- Texte visé : Projet de loi de finances pour 2026, n° 1906
- Stade de lecture : 1ère lecture (1ère assemblée saisie)
- Examiné par : Assemblée nationale (séance publique)
- Mission visée : Enseignement scolaire
Sous réserve de son traitement par les services de l'Assemblée nationale et de sa recevabilité
Modifier ainsi les autorisations d'engagement et les crédits de paiement :
| (en euros) | ||
| Programmes | + | - |
| Enseignement scolaire public du premier degré | 500 000 000 | 0 |
| Enseignement scolaire public du second degré | 500 000 000 | 0 |
| Vie de l'élève | 0 | 0 |
| Enseignement privé du premier et du second degrés | 0 | 1 000 000 000 |
| Soutien de la politique de l'éducation nationale | 0 | 0 |
| Enseignement technique agricole | 0 | 0 |
| TOTAUX | 1 000 000 000 | 1 000 000 000 |
| SOLDE | 0 | |
Le groupe Écologiste et social s'oppose fermement à toute suppression de postes dans l'Éducation nationale et en particulier à toute suppression de postes d'enseignants.
La possible baisse de la démographie ne saurait justifier la baisse des effectifs enseignants. En effets, les classes françaises sont surchargées – notamment lorsque l'on compare les chiffres aux voisins européens.
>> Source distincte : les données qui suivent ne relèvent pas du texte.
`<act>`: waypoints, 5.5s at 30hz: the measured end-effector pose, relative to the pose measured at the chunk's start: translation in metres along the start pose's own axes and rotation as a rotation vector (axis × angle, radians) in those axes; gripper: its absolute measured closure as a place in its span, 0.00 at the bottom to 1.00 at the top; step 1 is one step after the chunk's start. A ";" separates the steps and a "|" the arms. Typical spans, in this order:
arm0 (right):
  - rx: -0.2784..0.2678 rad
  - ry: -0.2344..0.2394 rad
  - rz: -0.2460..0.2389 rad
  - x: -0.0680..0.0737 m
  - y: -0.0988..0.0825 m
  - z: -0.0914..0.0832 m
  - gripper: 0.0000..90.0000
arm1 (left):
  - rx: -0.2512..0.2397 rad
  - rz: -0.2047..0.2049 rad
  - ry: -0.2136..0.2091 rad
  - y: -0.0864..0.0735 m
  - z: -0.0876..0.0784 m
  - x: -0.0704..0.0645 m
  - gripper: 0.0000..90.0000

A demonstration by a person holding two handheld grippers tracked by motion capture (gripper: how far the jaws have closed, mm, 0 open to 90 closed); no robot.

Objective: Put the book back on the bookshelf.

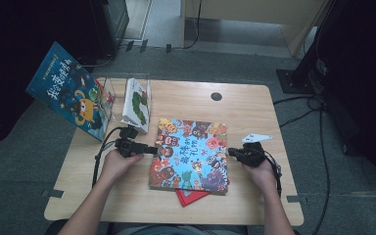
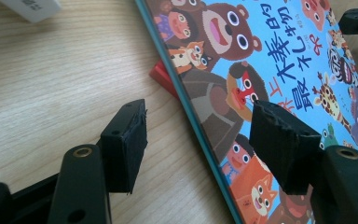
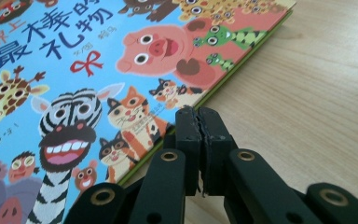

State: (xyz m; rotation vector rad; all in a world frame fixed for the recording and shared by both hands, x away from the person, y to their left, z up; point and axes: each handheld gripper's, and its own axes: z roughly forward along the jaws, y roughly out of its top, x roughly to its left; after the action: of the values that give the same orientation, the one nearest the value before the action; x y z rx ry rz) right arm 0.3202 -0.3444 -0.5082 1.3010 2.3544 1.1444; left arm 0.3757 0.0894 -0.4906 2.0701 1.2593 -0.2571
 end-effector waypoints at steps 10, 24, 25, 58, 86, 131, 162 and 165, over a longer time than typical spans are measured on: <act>0.021 0.010 -0.025 0.003 0.001 0.004 1.00 | 0.025 -0.016 -0.009 -0.003 0.007 -0.003 0.42; 0.022 0.031 -0.010 0.001 0.002 0.005 1.00 | 0.035 -0.023 -0.018 -0.008 0.010 -0.006 0.42; 0.023 0.031 -0.010 0.001 0.002 0.005 1.00 | 0.034 -0.025 -0.019 -0.008 0.010 -0.006 0.42; 0.048 0.101 -0.032 0.012 0.008 0.010 1.00 | 0.038 -0.046 -0.007 -0.008 0.008 -0.006 0.44; 0.022 0.164 -0.009 0.016 0.006 0.020 1.00 | 0.035 -0.104 -0.060 0.020 -0.041 -0.016 0.62; -0.030 0.225 -0.188 0.062 0.025 0.054 1.00 | 0.119 -0.083 -0.081 0.074 -0.084 -0.057 0.78; -0.017 0.213 -0.291 0.061 0.040 0.057 0.62 | 0.234 -0.093 -0.095 0.094 -0.116 -0.063 0.91; -0.028 0.206 -0.290 0.060 0.040 0.057 0.61 | 0.221 -0.079 -0.080 0.092 -0.124 -0.063 0.91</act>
State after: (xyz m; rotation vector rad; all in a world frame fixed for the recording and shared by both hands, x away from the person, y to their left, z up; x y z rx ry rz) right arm 0.3396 -0.2544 -0.5076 0.8292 2.5539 1.2617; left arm 0.3991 0.0981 -0.3253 2.1721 1.3155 -0.5308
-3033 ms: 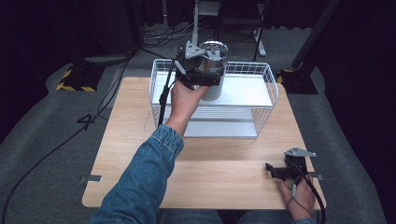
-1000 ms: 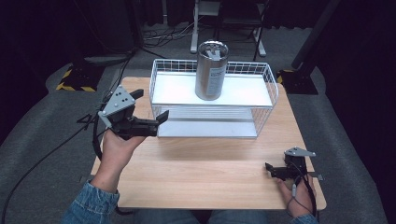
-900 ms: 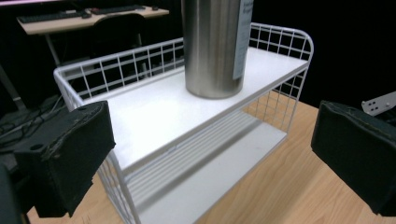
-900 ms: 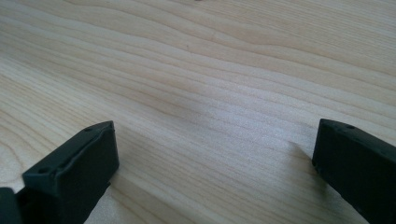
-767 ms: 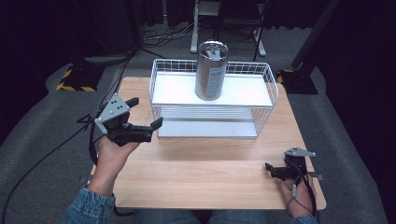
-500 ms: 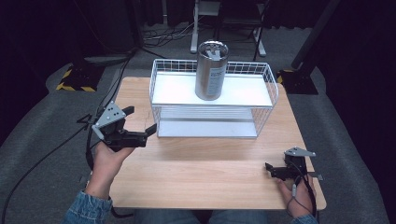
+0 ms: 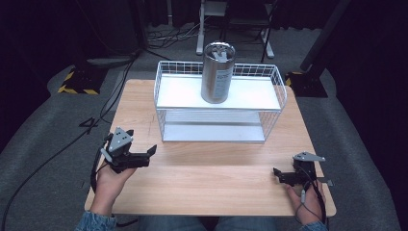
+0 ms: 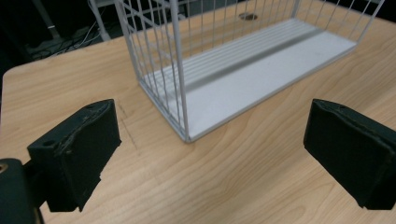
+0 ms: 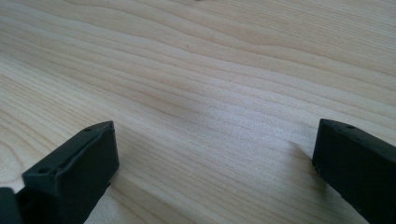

On devrait donc au contraire se saisir de la baisse démographique pour améliorer les conditions d'enseignements, pour réduire les effectifs par classes et ainsi permettre aux enseignants d'avoir de meilleures conditions de travail et aux élèves d'avoir de meilleures conditions d'apprentissage.
Cet amendement propose donc l'annulation de la suppression des postes au profit de la création de nouveaux postes dans le primaire comme dans le secondaire.
Pour des raisons de recevabilité financière, cet amendement prélève 1 milliard d'€ en AE et en CP sur l’action 03 – Enseignement en collège du programme 139 – Enseignement privé du premier et du second degrés et les transfère à l’action 1 du programme 13 et à l’action 1 du programme 140.
Les montants transférés sont les suivants : 500 millions d'€ en AE et en CP pour l'enseignement scolaire public du premier degré et 500 millions d'€ en AE et en CP pour l'enseignement scolaire public du second degré.
Cette diminution n’est pas souhaitée : l’auteur de l’amendement appelle donc le Gouvernement à lever le gage afin de préserver l’intégrité des autres actions de la mission.